# What needs to be done
Having read the listing below, repeat it exactly.

# Given material
↓
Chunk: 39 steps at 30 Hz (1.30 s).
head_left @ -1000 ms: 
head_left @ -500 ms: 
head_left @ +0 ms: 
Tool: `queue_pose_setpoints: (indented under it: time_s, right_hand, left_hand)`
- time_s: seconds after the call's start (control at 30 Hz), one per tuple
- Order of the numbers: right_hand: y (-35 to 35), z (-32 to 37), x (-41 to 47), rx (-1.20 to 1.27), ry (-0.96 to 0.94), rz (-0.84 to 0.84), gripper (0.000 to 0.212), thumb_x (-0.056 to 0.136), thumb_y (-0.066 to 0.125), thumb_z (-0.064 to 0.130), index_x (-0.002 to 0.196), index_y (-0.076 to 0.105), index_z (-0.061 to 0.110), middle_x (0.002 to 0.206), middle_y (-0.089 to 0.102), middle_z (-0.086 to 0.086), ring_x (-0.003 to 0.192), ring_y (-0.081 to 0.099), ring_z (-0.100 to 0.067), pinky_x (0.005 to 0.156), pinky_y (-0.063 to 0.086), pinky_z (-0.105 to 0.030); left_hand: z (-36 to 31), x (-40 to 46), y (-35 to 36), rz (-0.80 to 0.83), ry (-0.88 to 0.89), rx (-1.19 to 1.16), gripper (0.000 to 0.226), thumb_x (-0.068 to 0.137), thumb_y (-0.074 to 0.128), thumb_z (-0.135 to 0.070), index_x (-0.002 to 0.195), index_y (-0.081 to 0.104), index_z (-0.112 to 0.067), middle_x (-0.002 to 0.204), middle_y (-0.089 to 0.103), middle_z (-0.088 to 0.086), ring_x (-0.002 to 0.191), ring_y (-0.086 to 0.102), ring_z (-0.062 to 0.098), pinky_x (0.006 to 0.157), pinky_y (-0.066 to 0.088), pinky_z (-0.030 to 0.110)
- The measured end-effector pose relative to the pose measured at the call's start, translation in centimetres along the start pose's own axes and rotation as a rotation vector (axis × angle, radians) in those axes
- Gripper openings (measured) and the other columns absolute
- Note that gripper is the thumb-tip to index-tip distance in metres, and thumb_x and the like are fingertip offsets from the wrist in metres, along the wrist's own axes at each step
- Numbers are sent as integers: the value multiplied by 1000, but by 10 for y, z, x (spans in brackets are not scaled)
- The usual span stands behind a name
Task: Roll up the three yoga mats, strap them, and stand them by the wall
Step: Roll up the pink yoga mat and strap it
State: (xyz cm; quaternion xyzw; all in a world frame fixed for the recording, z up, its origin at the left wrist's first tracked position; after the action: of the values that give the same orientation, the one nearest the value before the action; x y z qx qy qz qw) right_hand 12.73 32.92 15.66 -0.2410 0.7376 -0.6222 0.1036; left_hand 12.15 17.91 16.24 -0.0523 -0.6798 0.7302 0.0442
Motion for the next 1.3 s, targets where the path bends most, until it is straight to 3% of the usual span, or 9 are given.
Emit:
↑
# The completed task
Chunk: 39 steps at 30 Hz (1.30 s).
head_left @ -1000 ms: 
head_left @ -500 ms: 
head_left @ +0 ms: 
Tool: `queue_pose_setpoints: (indented under it: time_s, right_hand, left_hand)`
- time_s: seconds after the call's start (control at 30 Hz), one per tuple
- Order of the numbers: right_hand: y (-35 to 35), z (-32 to 37), x (-41 to 47), rx (-1.20 to 1.27), ry (-0.96 to 0.94), rz (-0.84 to 0.84), gripper (0.000 to 0.212), thumb_x (-0.056 to 0.136), thumb_y (-0.066 to 0.125), thumb_z (-0.064 to 0.130), index_x (-0.002 to 0.196), index_y (-0.076 to 0.105), index_z (-0.061 to 0.110), middle_x (0.002 to 0.206), middle_y (-0.089 to 0.102), middle_z (-0.086 to 0.086), ring_x (-0.003 to 0.192), ring_y (-0.081 to 0.099), ring_z (-0.100 to 0.067), pinky_x (0.005 to 0.156), pinky_y (-0.063 to 0.086), pinky_z (-0.105 to 0.030); left_hand: z (-36 to 31), x (-40 to 46), y (-35 to 36), rz (-0.80 to 0.83), ry (-0.88 to 0.89), rx (-1.19 to 1.16), gripper (0.000 to 0.226), thumb_x (-0.068 to 0.137), thumb_y (-0.074 to 0.128), thumb_z (-0.135 to 0.070), index_x (-0.002 to 0.195), index_y (-0.081 to 0.104), index_z (-0.112 to 0.067), middle_x (-0.002 to 0.204), middle_y (-0.089 to 0.103), middle_z (-0.088 to 0.086), ring_x (-0.002 to 0.191), ring_y (-0.086 to 0.102), ring_z (-0.062 to 0.098), pinky_x (0.006 to 0.157), pinky_y (-0.066 to 0.088), pinky_z (-0.030 to 0.110)
- The measured end-effector pose relative to the pose measured at the call's start, translation in centimetres along the start pose's own axes and rotation as a rotation vector (axis × angle, radians) in those axes
- Gripper openings (measured) and the other columns absolute
- Note that gripper is the thumb-tip to index-tip distance in metres, and thumb_x and the like are fingertip offsets from the wrist in metres, along the wrist's own axes at each step
- Numbers are sent as integers: the value multiplied by 1000, but by 10 for y, z, x (spans in brackets are not scaled)
- The usual span stands behind a name
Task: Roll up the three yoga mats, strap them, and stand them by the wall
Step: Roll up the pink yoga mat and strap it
State: (xyz cm; quaternion xyzw; all in a world frame fixed for the recording, z up, its origin at the left wrist's first tracked position; after the action: of the values that give the same orientation, the one nearest the value before the action; x y z qx qy qz qw) right_hand 12.73 32.92 15.66 -0.2410 0.7376 -0.6222 0.1036; left_hand 12.15 17.91 16.24 -0.0523 -0.6798 0.7302 0.0442
Motion for the next 1.3 s, targets where the path bends most, until it is straight to 3% of the usual span, or 9 are given.
Emit:

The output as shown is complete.